Kalau ada delik umum tetap dihargai delik khusus yang ada karena kewenangan KPK kan tidak dipangkas
Jakarta (ANTARA News) - Menteri Hukum dan Hak Asasi Manusia Yasonna Hamonangan Laoly menegaskan Komisi Pemberantasan Korupsi tidak akan dilumpuhkan berkaitan dengan pembahasan Rancangan Kitab Undang-undang Hukum Pidana.

"Ada perbedaan pandangan, yang pasti tidak akan KPK jadi lumpuh gara-gara itu," kata Yasonna di gedung Kementerian Hukum dan HAM Jakarta, Jumat.

Komisi III dan Kemenkumham mewakili pemerintah sedang membahas RUU KUHP, namun rancangan itu memasukkan delik korupsi sehingga dapat berdampak pada KPK yang merupakan lembaga penegak hukum yang khusus mengurus korupsi (lex specialis) dan bukan bersifat umum seperti KUHP (lex generalis).

"Karena di buku kesatu juga diatur bahwa ini delik umum. Kalau ada delik umum tetap dihargai delik khusus yang ada karena kewenangan KPK kan tidak dipangkas," tambah Yasonna.

Yasonna menjamin RUU KUHP bertujuan untuk membuat kodefikasi hukum Indonesia.

"Tidak berarti BNPT (Badan Nasional Penanggulangan Terorisme) menjadi bubar dengan delik terorirsme ada di KUHP. Delik pencucian uang jadi hilang, ya enggak. Ini kan tetap kewenangan penegakan hukum. KPK tetap dipertahankan. Lex specialisnya ada di dalam buku satu yang belum dibahas ada ketentuan itu.

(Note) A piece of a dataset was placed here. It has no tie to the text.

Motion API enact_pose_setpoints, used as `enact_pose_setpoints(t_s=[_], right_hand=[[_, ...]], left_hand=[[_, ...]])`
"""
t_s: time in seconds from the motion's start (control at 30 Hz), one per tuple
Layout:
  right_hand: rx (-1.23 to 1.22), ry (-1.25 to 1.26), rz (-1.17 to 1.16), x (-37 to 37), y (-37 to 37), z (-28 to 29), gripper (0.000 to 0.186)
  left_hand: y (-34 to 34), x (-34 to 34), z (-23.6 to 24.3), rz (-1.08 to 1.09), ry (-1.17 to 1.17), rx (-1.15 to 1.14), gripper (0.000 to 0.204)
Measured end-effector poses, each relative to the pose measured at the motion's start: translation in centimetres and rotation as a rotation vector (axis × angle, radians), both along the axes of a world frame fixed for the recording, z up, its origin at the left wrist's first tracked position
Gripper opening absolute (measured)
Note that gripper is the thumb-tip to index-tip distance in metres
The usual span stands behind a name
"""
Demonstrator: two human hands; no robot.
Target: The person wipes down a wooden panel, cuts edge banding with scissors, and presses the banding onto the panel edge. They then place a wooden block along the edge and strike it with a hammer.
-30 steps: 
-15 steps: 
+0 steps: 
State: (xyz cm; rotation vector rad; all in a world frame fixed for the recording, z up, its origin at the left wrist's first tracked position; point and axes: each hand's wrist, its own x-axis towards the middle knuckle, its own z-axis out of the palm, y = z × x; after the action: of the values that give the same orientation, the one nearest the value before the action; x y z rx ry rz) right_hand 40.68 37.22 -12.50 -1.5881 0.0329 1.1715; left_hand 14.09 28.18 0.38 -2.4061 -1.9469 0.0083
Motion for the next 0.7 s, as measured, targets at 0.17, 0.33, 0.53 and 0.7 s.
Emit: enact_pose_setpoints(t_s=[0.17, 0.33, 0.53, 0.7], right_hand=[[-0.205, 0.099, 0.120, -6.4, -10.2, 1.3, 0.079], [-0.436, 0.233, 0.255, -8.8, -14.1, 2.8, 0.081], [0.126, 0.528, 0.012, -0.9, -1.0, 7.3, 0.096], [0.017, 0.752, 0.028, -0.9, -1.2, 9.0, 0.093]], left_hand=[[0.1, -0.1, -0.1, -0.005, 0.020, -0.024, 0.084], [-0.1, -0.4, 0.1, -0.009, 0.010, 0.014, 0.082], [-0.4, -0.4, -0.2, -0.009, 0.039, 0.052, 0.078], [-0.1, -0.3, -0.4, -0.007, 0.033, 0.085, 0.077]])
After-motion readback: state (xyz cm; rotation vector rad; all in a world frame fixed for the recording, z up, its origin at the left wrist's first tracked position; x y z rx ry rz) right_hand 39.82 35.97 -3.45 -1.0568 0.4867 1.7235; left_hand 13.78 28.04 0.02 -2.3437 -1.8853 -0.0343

Orang liatnya sepotong-sepotong," tegas Yasonna.

KPK sendiri, seperti dinyatakan Plt Wakil Ketua KPK Indriyanto Seno Adji, telah meminta agar tindak pidana korupsi dan tindak pidana pencucian uang tidak dimasukkan ke RUU KUHP.

"Kami sudah mengajukan surat kepada pemerintah tentang RUU KUHP, pada intinya kami menyampaikan delik-delik tindak pidana korupsi (tipikor) tidak diintegrasikan ke dalam RUU KUHP, karena integrasi tersebut akan bermakna bahwa delik tipikor bukan lagi sebagai tindak pidana khusus, tapi menjadi tindak pidana umum. Akibatnya justru akan terjadi deligitimasi wewenang KPK memeriksa kasus tipikor. Begitu pula dengan delik-delik Tindak Pidana Pencucian Uang (TPPU) agar tidak diintegrasikan ke dalam RUU KUHP dengan akibat yang sama terhadap KPK," kata Indriyanto.

Alasan lain adanya asas "Lex Specialis" pada RUU KUHP secara tegas dan jelas menyatakan tetap mempertahankan delik-delik tindak pidana korupsi yang tidak berdampak pada delegitimasi kelembagaan KPK.

"Andai tetap saja delik tipikor diintegrasikan kepada RUU KUHP, harus ada penegasan bahwa penegak hukum, termasuk KPK, tetap memiliki kewenangan melakukan pemeriksaan kasus tipikor atas delik-delik tipikor yang ada di dalam RUU KUHP maupun di luar KUHP. Tanpa masukan ini, dikhawatirkan terjadi delegitimasi kewenangan KPK atas kasus-kasus korupsi," jelas Indriyanto.

RUU KUHP memuat 766 pasal atau bertambah 197 pasal dari KUHP yang hanya memuat 569 pasal.